» **Aim of the exercise**:
Starting at the line that contains "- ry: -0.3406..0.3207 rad", output each line through the end of the data exactly, and nothing more.

» **Data**:
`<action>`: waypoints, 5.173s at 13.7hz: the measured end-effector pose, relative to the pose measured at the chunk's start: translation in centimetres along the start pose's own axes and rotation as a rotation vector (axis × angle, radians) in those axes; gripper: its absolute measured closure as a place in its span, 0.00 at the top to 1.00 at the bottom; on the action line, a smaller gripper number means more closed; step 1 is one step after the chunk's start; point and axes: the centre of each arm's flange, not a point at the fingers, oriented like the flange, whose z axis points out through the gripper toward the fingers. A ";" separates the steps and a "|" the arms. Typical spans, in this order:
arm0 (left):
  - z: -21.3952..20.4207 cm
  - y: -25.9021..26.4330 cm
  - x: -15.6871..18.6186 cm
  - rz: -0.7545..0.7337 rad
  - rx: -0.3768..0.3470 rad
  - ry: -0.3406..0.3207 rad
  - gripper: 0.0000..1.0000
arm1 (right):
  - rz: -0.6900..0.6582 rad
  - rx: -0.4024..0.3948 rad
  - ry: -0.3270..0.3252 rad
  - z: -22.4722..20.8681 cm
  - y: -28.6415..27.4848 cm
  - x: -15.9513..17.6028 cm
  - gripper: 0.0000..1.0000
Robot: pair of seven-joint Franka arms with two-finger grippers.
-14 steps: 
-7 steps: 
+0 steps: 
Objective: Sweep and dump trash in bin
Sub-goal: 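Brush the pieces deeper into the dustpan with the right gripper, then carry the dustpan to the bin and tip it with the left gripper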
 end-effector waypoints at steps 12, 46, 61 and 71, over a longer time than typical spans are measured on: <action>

» **Answer below**:
  - ry: -0.3406..0.3207 rad
  - gripper: 0.0000..1.0000
arm1 (right):
  - rz: -0.6900..0.6582 rad
  - rx: -0.4024..0.3948 rad
  - ry: -0.3270..0.3252 rad
  - z: -22.4722..20.8681 cm
  - y: -28.6415..27.4848 cm
  - x: -15.9513..17.6028 cm
  - gripper: 0.0000..1.0000
Robot: pair of seven-joint Franka arms with two-finger grippers.
-14 steps: 
-7 steps: 
+0 steps: 
Objective: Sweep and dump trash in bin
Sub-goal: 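Brush the pieces deeper into the dustpan with the right gripper, then carry the dustpan to the bin and tip it with the left gripper
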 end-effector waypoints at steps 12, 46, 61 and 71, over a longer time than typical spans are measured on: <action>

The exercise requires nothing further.